Summary

Transformer-XL: Attentive Language Models Beyond a Fixed-Length Context, Dai, Yang, Yang, Carbonell, Le, Salakhutdinov; 2019 - Summary

author:	slycane9
score:	9 / 10

Core Idea

For language modeling, regular RNN and LSTM transformers of the time struggled with a concept called context fragmentation. This phenomenon occured when fixed length segments caused sentence boundaries to be ignored and thus created a model that struggled to generate the initial symbols of a sentence.

The authors developed a new Transformer-XL (Xtra-Long) model to address context fragmentation with two core features.

Implementation

First, Transformer-XL used Segment-Level Recurrence and State Reuse to avoid fixed length context segments. This is done by storing the hidden state of a segment not just for the next segment, but also for future segments afterwards. This gives the model a sense of extended “history” as segment dependencies reach farther into future segments. Technically, this is realized with a recurrence mechanism that links two segments together and propgates their hidden states throughout the layer.

Below we can see the difference in segment connections between regular Transformers and Transformer-XL.

norecurrence

Advantages of this change are two-fold.

First, having a model of longer-term dependancy avoids context fragmentation, a problem experienced by prior transformers on this task.
Second, the recursive nature of the model allows faster training as information in previous segments can be easily accessed in later segments.

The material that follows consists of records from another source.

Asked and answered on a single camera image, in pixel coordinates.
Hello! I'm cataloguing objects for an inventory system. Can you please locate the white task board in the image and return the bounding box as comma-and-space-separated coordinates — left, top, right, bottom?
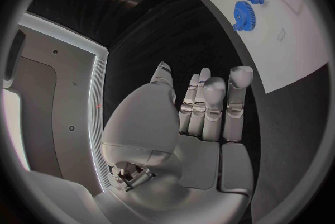
171, 0, 331, 94

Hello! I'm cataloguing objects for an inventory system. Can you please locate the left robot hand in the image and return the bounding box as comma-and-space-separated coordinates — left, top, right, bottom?
93, 61, 255, 224

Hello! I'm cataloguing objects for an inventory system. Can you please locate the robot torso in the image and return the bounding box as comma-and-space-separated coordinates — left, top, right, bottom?
1, 12, 111, 194

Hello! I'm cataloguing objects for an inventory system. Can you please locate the blue gear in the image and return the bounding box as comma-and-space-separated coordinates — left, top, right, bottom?
232, 0, 256, 32

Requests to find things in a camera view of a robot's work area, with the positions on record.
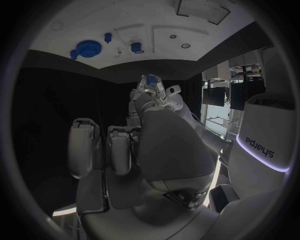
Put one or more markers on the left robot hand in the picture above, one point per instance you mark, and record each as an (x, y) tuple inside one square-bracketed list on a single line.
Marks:
[(159, 90)]

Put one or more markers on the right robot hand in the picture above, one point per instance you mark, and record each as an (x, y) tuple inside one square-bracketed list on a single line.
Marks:
[(173, 150)]

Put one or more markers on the blue block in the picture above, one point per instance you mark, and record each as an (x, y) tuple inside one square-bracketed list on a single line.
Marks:
[(152, 80), (136, 47)]

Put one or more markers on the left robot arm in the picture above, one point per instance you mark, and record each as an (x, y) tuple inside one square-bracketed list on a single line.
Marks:
[(187, 112)]

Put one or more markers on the white task board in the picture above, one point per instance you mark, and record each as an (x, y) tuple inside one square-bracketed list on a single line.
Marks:
[(150, 22)]

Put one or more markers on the black monitor screen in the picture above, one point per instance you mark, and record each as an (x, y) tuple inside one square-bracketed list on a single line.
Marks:
[(213, 96)]

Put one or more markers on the blue peg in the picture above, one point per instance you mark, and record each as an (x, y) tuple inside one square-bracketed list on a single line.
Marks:
[(108, 37), (73, 54)]

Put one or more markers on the blue gear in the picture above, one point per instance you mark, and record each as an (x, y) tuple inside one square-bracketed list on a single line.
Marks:
[(89, 48)]

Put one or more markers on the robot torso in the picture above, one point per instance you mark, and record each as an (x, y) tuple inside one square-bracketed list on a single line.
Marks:
[(262, 135)]

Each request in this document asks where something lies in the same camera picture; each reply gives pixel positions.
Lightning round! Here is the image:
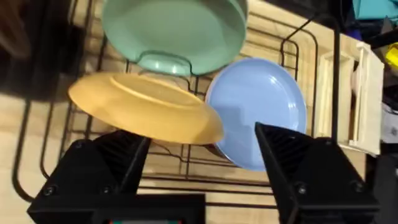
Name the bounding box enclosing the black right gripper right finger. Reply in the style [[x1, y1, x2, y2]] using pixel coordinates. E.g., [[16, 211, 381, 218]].
[[254, 122, 381, 224]]

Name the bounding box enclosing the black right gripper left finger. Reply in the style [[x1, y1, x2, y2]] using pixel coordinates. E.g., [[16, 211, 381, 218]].
[[27, 129, 152, 215]]

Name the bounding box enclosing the yellow plate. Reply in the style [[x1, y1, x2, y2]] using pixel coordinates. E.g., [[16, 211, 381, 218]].
[[68, 72, 224, 145]]

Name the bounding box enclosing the blue plate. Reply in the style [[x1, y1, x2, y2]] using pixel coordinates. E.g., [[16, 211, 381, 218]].
[[205, 58, 308, 172]]

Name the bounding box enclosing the green plate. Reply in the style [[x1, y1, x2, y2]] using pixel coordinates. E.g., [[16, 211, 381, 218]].
[[101, 0, 249, 77]]

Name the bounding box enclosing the pale wooden box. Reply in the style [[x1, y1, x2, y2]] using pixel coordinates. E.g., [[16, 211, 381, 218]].
[[313, 42, 385, 156]]

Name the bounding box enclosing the black wire dish rack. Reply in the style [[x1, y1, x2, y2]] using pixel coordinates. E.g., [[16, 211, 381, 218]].
[[11, 0, 341, 210]]

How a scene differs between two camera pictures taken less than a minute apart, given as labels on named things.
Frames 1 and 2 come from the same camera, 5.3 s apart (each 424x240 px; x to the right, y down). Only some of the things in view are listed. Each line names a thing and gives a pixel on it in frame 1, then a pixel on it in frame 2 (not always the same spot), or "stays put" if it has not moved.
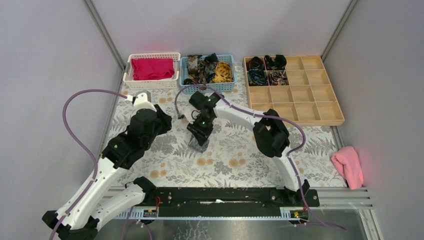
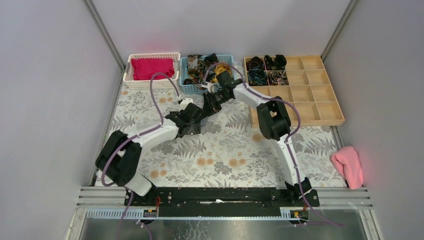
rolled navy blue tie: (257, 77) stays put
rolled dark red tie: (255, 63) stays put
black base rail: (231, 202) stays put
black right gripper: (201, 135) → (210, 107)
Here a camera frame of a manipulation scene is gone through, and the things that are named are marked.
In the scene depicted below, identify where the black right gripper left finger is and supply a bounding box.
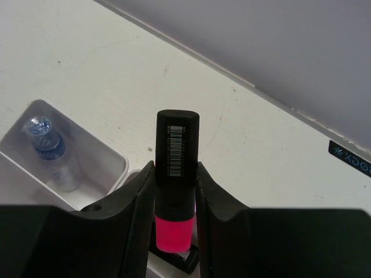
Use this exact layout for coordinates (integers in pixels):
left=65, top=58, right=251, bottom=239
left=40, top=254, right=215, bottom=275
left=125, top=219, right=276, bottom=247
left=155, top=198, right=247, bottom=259
left=1, top=162, right=155, bottom=277

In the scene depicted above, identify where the white left organizer tray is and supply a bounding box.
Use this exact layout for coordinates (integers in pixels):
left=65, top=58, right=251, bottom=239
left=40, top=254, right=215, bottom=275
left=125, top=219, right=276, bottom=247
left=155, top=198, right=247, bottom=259
left=1, top=100, right=129, bottom=211

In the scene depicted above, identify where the black pink highlighter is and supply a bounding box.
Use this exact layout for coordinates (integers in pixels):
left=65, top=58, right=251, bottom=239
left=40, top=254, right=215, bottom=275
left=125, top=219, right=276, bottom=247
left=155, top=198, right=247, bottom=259
left=155, top=109, right=199, bottom=253

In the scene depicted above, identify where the right blue table label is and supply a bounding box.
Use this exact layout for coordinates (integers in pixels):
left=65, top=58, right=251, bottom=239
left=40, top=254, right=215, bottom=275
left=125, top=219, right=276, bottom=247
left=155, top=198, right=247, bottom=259
left=328, top=141, right=371, bottom=177

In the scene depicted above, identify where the white organizer tray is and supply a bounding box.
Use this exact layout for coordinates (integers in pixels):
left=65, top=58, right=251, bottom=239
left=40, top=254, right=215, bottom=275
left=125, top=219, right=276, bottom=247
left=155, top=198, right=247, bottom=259
left=1, top=100, right=129, bottom=211
left=121, top=170, right=203, bottom=278

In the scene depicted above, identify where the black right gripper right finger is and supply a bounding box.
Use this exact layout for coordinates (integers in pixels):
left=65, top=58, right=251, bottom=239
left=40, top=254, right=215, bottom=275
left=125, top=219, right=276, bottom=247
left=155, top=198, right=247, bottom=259
left=196, top=164, right=370, bottom=277

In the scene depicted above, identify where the white right organizer tray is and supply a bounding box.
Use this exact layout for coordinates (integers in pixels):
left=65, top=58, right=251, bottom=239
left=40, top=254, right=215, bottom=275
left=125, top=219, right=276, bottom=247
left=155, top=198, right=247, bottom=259
left=121, top=170, right=203, bottom=278

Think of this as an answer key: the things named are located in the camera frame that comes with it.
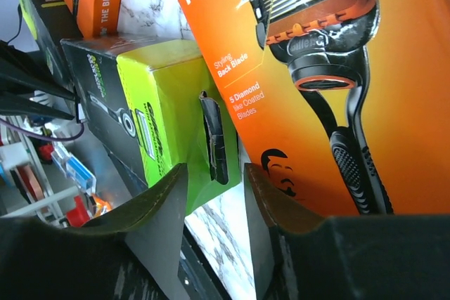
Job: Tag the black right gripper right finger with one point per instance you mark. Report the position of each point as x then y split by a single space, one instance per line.
297 254

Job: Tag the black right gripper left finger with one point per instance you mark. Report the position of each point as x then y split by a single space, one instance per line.
131 252

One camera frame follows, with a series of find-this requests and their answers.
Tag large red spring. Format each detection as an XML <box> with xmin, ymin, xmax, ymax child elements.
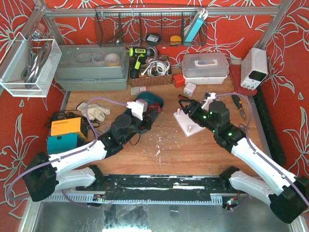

The second feature of Transformer-XL, which is necesary to achieve the benefits of the first Segment-Level Recurrence feature, is the introduction of Relative Positional Encodings. In order to facilitate the re-use of prior segments, temporal bias is defined relatively in this method, rather than statistically. Relative positional encodings thus further facilitates the previously mentioned advantages of Segment-Level Recurrence.

Performance

In terms of how Transformer-XL performs, results showed that it outperforms state-of-the-art models in both perplexity and bits per character.

Below we can see in Table 2 that Transformer-XL was the first to break 1.0 bit per character on the enwiki8 dataset, a notable achievement for the time. Also in Table 1 we can see that Transformer-XL has reduced perplexity to SoTA with a comparable parameter count.

result1

Next we look at Relative Effective Conext Length (RECL), which measures the longest length of context that causes a gain across a threshold. Transformer-XL achieved context lengths 80% longer than RNNs and 450% longer than transformers, meaning Transformer-XL is empirically able to better capture longer-term dependency.

Finally, Transformer-XL also took less time to evaluate than the state-of-the-art language models.

result2

TL;DR

Prior language model Transformers suffer from fixed-length context and context fragmentation.
Transformer-XL avoids this using Segment-Level Recurrence and Relative Positional Encodings for longer-term dependencies.
Transformer-XL outperforms state-of-the-art in perplexity, bits per character, context length, and validation time.